2.26.2014

Maple.


Eventually it's going to be time to sugar again.  It must be sneaking up on us now, right?  Right?  We have some books on the subject if you are looking for how to boil your own or maybe you'd like to read some stories and lore beside the wood stove before we slip into spring.

Here's an excerpt from the song "Maple Sweet" written by Perrin Batchelder Fiske in 1837. (We used to have a Pete Sutherland cassette tape with this song on it and I remember singing loudly along to it during sugaring season while navigating muddy back roads with the windows down for the first time since the fall before.  Good times.)

Oh you say you don't believe it
Take a saucer and a spoon.
Though you're sourer than a lemon
You'll be sweeter very soon.
'Til everyone you meet
At home or on the street
Will have half a mind to bite you 
For you look so very sweet!

2.04.2014

Radiance & Please Take Our Survey!

First of all please, if you have not done it yet, take our survey!  

And now… Radiance of Tomorrow by Ishmael Beah...

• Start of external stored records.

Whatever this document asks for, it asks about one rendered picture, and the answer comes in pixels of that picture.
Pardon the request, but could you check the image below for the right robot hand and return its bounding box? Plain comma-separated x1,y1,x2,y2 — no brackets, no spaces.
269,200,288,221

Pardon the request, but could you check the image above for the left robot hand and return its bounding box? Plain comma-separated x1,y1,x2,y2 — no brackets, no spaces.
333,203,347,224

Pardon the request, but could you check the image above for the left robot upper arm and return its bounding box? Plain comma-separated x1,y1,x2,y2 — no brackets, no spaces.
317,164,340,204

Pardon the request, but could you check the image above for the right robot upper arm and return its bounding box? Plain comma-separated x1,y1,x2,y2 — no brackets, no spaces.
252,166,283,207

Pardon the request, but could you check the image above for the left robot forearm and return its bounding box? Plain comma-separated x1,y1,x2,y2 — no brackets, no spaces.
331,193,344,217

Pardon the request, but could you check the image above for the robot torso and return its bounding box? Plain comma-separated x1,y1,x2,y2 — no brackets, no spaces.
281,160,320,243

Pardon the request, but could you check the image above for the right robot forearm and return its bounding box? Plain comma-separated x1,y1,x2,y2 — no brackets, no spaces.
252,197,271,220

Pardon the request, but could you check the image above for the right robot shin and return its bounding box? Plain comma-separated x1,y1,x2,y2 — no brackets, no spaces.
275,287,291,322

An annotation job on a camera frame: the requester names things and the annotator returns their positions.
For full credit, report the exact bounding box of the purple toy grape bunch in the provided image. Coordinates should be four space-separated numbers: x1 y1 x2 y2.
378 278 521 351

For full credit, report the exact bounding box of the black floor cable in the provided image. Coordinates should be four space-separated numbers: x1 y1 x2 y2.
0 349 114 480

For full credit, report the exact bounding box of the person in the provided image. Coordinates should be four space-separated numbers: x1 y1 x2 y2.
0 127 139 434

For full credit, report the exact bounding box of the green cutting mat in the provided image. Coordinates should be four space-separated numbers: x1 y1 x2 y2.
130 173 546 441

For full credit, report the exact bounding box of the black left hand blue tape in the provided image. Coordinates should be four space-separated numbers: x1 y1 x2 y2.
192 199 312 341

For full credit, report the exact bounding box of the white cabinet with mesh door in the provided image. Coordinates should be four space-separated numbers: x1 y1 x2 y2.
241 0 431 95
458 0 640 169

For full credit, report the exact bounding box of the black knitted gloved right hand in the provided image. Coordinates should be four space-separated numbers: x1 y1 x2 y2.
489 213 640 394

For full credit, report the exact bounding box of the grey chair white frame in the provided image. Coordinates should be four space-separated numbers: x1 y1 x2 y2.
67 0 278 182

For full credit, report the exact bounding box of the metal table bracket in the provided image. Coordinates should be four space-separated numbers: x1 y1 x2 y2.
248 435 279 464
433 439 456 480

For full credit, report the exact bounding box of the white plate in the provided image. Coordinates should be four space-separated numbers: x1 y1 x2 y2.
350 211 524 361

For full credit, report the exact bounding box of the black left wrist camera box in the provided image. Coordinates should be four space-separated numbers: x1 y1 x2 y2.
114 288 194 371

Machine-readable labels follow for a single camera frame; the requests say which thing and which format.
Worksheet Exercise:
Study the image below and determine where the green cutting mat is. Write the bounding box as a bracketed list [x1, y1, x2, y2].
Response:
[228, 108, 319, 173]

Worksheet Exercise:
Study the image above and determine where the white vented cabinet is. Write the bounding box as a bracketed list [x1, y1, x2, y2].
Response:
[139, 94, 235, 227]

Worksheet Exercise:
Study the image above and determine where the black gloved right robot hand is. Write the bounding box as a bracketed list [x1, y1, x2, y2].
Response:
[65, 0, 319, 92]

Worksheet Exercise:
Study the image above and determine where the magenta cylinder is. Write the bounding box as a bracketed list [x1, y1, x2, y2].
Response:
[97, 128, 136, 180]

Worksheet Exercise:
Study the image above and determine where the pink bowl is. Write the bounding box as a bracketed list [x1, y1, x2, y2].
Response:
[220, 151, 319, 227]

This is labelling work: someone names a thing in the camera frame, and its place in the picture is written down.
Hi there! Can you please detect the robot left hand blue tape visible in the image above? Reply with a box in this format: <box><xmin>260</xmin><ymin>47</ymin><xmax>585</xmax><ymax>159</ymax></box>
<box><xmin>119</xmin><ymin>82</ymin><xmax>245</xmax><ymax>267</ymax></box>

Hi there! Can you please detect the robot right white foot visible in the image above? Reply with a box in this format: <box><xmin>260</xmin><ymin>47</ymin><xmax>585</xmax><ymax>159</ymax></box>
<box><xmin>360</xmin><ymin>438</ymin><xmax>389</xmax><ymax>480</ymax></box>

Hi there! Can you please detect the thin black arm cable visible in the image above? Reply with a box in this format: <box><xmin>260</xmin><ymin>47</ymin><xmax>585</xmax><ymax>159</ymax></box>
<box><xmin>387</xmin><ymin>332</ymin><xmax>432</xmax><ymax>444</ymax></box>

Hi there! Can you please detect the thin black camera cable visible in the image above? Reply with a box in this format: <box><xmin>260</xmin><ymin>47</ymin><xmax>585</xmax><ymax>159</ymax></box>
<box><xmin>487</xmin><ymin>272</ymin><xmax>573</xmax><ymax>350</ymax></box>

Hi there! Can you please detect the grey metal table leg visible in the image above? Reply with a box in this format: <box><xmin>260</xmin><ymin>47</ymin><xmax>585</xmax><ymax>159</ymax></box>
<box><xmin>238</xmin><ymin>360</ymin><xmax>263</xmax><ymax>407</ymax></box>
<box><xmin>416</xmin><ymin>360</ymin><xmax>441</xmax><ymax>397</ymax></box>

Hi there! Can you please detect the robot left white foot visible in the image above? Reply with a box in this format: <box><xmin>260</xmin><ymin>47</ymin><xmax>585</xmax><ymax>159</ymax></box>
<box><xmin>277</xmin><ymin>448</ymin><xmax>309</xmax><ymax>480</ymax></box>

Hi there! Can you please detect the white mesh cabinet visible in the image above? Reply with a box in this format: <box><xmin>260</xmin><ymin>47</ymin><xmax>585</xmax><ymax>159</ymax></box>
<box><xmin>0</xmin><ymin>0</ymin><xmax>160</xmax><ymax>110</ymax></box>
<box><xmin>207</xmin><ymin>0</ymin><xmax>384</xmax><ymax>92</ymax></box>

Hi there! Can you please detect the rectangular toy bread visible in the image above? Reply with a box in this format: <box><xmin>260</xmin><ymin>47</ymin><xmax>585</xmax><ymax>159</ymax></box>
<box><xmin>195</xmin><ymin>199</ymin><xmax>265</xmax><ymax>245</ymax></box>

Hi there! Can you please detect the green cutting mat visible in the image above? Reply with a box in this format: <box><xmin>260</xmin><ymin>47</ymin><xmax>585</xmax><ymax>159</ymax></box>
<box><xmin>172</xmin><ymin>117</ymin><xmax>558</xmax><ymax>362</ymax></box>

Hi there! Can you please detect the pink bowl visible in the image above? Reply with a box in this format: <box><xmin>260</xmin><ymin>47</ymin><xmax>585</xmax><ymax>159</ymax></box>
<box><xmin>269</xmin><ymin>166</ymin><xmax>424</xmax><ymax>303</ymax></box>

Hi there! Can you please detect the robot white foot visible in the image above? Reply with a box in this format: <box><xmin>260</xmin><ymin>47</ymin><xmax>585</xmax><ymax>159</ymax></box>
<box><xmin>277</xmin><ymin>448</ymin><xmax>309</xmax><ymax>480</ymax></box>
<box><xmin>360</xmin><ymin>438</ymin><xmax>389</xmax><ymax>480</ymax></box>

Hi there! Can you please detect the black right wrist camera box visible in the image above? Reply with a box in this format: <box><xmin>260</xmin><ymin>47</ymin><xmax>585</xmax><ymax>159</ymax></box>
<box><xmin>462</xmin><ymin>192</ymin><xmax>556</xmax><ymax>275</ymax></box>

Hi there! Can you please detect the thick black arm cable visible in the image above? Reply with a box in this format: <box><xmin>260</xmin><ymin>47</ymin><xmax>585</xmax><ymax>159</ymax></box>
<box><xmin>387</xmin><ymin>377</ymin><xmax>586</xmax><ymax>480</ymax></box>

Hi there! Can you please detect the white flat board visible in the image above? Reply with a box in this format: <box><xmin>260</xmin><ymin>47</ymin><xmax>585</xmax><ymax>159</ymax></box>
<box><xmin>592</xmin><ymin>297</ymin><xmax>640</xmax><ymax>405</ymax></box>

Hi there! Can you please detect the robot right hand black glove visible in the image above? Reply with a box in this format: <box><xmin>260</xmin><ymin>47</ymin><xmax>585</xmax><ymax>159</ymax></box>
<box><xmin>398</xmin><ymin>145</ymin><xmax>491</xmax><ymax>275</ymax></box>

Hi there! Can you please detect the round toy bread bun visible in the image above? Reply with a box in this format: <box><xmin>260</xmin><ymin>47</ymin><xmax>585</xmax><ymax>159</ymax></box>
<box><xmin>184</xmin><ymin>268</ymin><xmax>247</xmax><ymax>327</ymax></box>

I picked this up the other day and read the first few pages.  I can't wait to sink  my teeth into this one.  Here's what got me:

…The places I come from have such righ languages, such a variety of expression.  In Sierra Leone we have about fifteen languages and three dialects.  I grew up speaking about seven of them.  My mother tongue, Mende, is very expressive, very figurative, and when I write, I always struggle to find the English equivalent of things that I really want to say in Mende.  For example, in Mende, you wouldn't say "night came suddenly"; you would say "the sky rolled over and changed its sides."  Even single words are this way  -- the word for "ball" in Mende translates to a "nest of air" or a "vessel that carries air."

If I express such things in written English the language takes on a kind of new mode… When I started writing this novel, I wanted to introduce all these things to my work.  They are part of what makes language come alive for me.